* v9fs writepage
@ 2005-04-30 17:17 Eric Van Hensbergen
2005-04-30 17:58 ` Miklos Szeredi
0 siblings, 1 reply; 13+ messages in thread
From: Eric Van Hensbergen @ 2005-04-30 17:17 UTC (permalink / raw)
To: v9fs-developer; +Cc: kernel-mentors, linux-fsdevel, Al Viro, Christoph Hellwig
One critique I got back (from Chris Hellwig) on the v9fs
implementation was the way that I went about implementing writepage.
I'll agree that my existing solution is imperfect so I'd like to
solicit ideas from the community.
Essentially, the 9P protocols requires I associate each transaction
with a FID (which can be thought of a file descriptor known both to
the client and the server which is associated with a particular
thread/user). In most areas of the v9fs driver it is fairly trivial
to map an access back to a particular FID (be looking at the process
context in which the system call was executed). However, in the
address_space code (to support mmap), I'm not given an easy handle (in
most cases its the dentry or the file structure) to resolve a FID
against. In order to try and guess what the right FID to use for the
writepage transaction is, I wrote the following function which
essentially scans through the dentries of an inode and tries to find
the right FID.
/**
* v9fs_find_file - find a file pointer based on page
* @page: page to lookup file based on
*
*/
static struct file *v9fs_find_file(struct page *page)
{
struct address_space *mapping = page->mapping;
struct inode *inode = NULL;
struct dentry *dentry = NULL;
struct v9fs_fid *fid = NULL;
struct list_head *p, *temp;
dprintk(DEBUG_VFS, " page: %p\n", page);
if (!mapping) {
dprintk(DEBUG_ERROR, "No mapping\n");
return NULL;
}
inode = mapping->host;
if (!inode) {
dprintk(DEBUG_ERROR, "No inode\n");
return NULL;
}
list_for_each_safe(p, temp, &inode->i_dentry) {
dentry = list_entry(p, struct dentry, d_alias);
fid = v9fs_fid_lookup(dentry, FID_OP);
if (fid)
return fid->filp;
}
return NULL;
}
The problem is that v9fs_fid_lookup() tries to find the right fid
based on information in current (and therefore assumes it is running
in the same context of the thread that initiated the transaction).
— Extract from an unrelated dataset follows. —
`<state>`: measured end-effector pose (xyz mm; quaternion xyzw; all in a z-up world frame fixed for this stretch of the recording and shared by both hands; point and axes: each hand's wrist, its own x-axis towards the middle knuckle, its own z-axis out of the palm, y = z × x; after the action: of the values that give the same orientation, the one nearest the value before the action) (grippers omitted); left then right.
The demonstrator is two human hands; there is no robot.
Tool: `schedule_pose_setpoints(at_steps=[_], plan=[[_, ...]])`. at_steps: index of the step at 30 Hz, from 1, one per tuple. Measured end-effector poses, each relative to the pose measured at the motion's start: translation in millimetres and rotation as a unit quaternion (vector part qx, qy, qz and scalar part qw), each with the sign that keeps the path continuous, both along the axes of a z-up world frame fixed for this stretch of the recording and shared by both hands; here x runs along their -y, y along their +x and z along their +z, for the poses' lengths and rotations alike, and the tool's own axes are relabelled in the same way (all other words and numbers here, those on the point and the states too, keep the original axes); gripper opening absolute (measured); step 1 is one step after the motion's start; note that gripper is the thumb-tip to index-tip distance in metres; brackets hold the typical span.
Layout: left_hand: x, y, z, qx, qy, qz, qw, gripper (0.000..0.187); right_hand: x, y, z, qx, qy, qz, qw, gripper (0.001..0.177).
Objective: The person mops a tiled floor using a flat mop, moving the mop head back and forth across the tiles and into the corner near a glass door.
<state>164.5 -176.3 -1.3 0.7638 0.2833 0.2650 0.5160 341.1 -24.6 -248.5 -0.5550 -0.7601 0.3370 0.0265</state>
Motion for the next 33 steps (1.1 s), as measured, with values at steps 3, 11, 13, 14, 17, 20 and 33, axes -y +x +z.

This isn't always the case in writepage, although I try to force this
by always calling writepage from my dirtypage method (which I believe
is always called in the context of the process who is "dirtying" the
page). This seems to work for simple cases (like running fsx), but
hch pointed out that he believes it won't work in certain scenarios.
Can anyone suggest a methodology using the address_space_operations to
be able to associate memory writes with a particular thread/user?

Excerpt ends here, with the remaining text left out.